» **Activity**
Look below for the line with "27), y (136", and from there restate every line word for word until the entries end.

══ Records for the exercise

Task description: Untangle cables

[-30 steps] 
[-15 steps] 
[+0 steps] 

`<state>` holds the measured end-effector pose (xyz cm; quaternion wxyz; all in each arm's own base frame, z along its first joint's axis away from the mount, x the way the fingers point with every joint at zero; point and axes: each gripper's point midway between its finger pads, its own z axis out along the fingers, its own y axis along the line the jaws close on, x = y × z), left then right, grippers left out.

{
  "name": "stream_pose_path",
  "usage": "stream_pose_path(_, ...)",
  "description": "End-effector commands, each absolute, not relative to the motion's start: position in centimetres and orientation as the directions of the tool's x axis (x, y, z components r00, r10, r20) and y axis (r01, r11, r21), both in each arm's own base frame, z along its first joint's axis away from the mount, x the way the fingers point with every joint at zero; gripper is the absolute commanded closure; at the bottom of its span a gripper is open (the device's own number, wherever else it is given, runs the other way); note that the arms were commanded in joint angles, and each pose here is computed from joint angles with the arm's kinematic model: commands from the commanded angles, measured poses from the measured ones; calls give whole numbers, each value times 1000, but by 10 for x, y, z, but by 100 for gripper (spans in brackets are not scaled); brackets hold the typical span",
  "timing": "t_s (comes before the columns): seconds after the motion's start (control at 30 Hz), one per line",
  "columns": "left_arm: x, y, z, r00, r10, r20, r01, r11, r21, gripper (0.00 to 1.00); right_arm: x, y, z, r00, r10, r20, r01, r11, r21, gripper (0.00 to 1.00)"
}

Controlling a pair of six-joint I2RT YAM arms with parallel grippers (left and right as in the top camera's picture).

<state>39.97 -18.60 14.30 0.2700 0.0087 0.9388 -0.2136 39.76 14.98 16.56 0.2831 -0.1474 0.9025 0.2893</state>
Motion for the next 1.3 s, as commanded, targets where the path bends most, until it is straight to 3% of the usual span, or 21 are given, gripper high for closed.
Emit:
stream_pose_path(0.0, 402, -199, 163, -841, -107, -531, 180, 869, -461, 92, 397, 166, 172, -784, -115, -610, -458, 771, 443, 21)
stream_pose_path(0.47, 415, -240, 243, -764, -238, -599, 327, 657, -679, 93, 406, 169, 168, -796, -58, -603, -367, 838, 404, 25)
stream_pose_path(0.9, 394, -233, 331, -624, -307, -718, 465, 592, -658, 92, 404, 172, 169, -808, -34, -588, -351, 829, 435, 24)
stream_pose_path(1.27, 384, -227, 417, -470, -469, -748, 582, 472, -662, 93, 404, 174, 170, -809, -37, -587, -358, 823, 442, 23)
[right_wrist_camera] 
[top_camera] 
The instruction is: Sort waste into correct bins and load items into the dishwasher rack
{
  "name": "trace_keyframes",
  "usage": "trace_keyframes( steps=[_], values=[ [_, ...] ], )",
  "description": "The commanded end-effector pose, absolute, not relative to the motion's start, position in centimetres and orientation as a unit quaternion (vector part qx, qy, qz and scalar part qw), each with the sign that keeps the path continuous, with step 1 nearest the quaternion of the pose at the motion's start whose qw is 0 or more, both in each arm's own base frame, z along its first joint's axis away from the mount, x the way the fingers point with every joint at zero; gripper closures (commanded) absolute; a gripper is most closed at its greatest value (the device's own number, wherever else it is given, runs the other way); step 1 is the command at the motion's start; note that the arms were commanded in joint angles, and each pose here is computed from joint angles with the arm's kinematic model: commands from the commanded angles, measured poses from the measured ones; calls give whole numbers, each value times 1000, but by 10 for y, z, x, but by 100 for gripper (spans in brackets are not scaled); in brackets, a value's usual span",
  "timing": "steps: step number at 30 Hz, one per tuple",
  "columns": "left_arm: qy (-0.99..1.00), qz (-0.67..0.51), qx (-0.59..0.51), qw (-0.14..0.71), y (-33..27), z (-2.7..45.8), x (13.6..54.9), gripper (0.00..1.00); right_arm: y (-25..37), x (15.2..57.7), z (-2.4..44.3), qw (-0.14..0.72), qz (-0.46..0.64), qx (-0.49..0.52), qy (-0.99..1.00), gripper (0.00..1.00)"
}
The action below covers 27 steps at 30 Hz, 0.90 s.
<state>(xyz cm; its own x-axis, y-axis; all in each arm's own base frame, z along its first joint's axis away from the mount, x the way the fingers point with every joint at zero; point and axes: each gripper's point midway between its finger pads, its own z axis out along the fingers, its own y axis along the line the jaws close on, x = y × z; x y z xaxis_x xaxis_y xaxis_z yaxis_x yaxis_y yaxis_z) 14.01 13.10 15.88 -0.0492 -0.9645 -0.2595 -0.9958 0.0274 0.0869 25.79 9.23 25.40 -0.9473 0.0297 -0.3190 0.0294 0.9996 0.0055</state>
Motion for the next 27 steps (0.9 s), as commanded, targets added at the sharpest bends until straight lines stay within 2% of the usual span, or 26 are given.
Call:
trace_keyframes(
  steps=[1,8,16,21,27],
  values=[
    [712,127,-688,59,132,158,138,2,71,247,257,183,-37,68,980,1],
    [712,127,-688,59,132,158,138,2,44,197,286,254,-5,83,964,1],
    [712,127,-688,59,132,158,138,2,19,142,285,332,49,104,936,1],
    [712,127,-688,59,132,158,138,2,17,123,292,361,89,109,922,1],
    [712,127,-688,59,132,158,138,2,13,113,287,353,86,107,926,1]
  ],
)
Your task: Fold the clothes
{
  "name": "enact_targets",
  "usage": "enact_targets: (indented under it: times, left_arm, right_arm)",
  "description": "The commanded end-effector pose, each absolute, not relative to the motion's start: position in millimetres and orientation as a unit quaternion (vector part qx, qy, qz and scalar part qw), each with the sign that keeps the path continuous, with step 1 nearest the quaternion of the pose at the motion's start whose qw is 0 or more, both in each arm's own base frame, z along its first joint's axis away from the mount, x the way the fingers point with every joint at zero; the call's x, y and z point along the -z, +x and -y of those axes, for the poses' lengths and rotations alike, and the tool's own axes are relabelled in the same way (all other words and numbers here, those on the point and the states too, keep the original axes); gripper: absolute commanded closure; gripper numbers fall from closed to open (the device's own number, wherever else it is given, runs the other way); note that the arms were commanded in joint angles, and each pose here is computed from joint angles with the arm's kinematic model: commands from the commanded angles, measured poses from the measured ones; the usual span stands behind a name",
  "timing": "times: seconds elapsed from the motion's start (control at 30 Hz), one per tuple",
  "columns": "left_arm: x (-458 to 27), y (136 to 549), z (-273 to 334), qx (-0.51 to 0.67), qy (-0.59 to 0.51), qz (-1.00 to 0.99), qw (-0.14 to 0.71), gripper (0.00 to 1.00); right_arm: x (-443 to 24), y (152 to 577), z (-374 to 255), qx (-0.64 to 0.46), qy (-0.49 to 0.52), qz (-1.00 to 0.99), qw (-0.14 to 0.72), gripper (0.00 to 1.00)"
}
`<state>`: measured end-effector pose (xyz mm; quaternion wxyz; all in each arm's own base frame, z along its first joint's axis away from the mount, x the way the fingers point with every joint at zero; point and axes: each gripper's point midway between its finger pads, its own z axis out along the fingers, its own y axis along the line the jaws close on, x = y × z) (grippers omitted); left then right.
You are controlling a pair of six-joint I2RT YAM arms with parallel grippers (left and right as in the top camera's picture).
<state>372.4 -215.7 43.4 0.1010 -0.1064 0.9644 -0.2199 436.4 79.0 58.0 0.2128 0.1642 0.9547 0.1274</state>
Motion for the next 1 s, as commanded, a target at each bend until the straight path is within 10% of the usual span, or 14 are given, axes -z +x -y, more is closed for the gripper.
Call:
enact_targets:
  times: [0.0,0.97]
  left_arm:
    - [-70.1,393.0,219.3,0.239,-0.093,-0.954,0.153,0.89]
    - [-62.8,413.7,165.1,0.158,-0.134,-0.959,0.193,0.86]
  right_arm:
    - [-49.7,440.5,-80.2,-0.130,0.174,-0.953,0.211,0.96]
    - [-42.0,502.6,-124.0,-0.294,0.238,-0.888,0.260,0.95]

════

» **Answer to the problem**
  "columns": "left_arm: x (-458 to 27), y (136 to 549), z (-273 to 334), qx (-0.51 to 0.67), qy (-0.59 to 0.51), qz (-1.00 to 0.99), qw (-0.14 to 0.71), gripper (0.00 to 1.00); right_arm: x (-443 to 24), y (152 to 577), z (-374 to 255), qx (-0.64 to 0.46), qy (-0.49 to 0.52), qz (-1.00 to 0.99), qw (-0.14 to 0.72), gripper (0.00 to 1.00)"
}
`<state>`: measured end-effector pose (xyz mm; quaternion wxyz; all in each arm's own base frame, z along its first joint's axis away from the mount, x the way the fingers point with every joint at zero; point and axes: each gripper's point midway between its finger pads, its own z axis out along the fingers, its own y axis along the line the jaws close on, x = y × z) (grippers omitted); left then right.
You are controlling a pair of six-joint I2RT YAM arms with parallel grippers (left and right as in the top camera's picture).
<state>372.4 -215.7 43.4 0.1010 -0.1064 0.9644 -0.2199 436.4 79.0 58.0 0.2128 0.1642 0.9547 0.1274</state>
Motion for the next 1 s, as commanded, a target at each bend until the straight path is within 10% of the usual span, or 14 are given, axes -z +x -y, more is closed for the gripper.
Call:
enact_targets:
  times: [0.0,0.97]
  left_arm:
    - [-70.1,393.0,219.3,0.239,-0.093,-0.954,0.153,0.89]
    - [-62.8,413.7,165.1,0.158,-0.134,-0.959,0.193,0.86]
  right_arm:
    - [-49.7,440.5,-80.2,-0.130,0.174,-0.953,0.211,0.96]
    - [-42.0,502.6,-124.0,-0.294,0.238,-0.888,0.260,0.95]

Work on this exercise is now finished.